カリンは攻撃をしてこないフォセティ達を警戒する。
『ああ、そこの連中にも聞こえているのよ。聞かせているともいうわね。ふふ』
「黙れ」
『さっさと馬鹿なあの子の元へ帰りなさい』
「私の主を愚弄するな!」
『するわよ。だって馬鹿だもの』
歯軋りをしそうなほど激昂したフォセティをエクエスが抑える。そして彼は冷静にカリン達に目を向ける。
「次は殺す。首洗って待ってろ、魔人共」
「認めない! こんなの認めな」
「ほら、一旦退却するぞ」
そう告げて二人は別のポータルを開き、その中へと消えていった。
カリンは彼等が撤退したのを確認して膝から崩れ落ちた。理解が及ばない状況に途方に暮れている。

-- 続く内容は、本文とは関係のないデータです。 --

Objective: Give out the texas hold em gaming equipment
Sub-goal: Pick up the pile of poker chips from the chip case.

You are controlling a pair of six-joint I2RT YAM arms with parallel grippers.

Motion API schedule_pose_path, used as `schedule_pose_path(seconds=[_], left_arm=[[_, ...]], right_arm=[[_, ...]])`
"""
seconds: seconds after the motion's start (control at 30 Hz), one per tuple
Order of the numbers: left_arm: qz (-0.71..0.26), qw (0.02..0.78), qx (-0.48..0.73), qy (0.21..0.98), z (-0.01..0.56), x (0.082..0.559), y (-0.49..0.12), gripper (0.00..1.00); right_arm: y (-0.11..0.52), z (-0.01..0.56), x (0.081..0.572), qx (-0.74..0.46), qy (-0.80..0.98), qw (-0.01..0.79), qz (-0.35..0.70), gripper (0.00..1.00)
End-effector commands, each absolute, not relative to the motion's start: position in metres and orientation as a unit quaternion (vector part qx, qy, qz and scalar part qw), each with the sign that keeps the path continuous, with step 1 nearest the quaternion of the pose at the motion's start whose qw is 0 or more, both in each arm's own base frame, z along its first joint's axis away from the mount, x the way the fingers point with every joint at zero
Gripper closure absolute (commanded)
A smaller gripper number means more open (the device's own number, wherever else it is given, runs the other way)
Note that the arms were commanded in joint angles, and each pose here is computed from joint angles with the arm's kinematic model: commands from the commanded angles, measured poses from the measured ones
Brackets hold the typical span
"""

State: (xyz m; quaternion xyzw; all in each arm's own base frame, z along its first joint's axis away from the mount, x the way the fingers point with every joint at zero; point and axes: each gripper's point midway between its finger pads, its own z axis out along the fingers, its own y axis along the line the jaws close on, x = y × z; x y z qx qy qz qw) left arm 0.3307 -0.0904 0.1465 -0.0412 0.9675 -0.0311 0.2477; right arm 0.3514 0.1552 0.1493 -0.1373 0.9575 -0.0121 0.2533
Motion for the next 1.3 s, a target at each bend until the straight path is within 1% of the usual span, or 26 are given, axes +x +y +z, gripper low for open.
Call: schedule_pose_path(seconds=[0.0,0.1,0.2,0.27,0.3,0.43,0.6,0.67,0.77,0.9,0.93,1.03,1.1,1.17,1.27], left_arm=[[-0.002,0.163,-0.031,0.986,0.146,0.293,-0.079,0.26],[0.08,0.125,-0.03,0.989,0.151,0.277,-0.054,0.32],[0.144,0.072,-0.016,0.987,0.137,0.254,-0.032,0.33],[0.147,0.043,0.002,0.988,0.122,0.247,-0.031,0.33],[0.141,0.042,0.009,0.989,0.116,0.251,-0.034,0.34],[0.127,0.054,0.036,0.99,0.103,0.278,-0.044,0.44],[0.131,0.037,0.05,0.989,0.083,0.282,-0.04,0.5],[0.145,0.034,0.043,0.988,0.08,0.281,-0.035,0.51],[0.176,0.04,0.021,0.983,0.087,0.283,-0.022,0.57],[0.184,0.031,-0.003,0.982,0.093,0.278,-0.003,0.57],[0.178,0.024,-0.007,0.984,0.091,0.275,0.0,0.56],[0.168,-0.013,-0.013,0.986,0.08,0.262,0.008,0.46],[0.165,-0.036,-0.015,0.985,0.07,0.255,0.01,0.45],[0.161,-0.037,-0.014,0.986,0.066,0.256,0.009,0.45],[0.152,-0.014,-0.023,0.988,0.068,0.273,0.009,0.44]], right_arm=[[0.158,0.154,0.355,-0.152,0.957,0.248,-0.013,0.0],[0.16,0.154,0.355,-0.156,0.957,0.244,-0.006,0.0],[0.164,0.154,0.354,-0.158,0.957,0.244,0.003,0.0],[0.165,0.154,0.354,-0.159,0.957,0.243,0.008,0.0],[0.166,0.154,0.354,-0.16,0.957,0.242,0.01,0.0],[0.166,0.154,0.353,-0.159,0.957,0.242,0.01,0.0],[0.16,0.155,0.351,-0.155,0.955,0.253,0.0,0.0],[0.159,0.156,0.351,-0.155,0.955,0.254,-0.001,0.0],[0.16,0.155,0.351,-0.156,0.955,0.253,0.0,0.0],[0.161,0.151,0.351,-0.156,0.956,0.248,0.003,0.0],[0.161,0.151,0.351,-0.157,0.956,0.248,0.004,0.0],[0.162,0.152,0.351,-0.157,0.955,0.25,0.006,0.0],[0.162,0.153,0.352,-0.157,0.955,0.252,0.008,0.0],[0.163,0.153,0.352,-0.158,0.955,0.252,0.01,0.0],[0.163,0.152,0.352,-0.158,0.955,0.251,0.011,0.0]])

そんな彼女を支えたオグールもまた、僅かに顔をしかめている。
光の消えたモノリスは稼働音もなくそこにあるだけ。一気に暗くなったこの場所で彼等はお互いの体温だけを感じる。
カリンは手を動かす。
生きている。あれほどまで濃厚な死の気配に晒されたにもかかわらず。また、救えなかったと嘆くことになると思っていたにもかかわらず。
彼女は理由なくオグールに抱きつく。そして、彼はそんな彼女をそっと抱き止めた。
ただひたすら、カリンはこの命があることを喜んだ。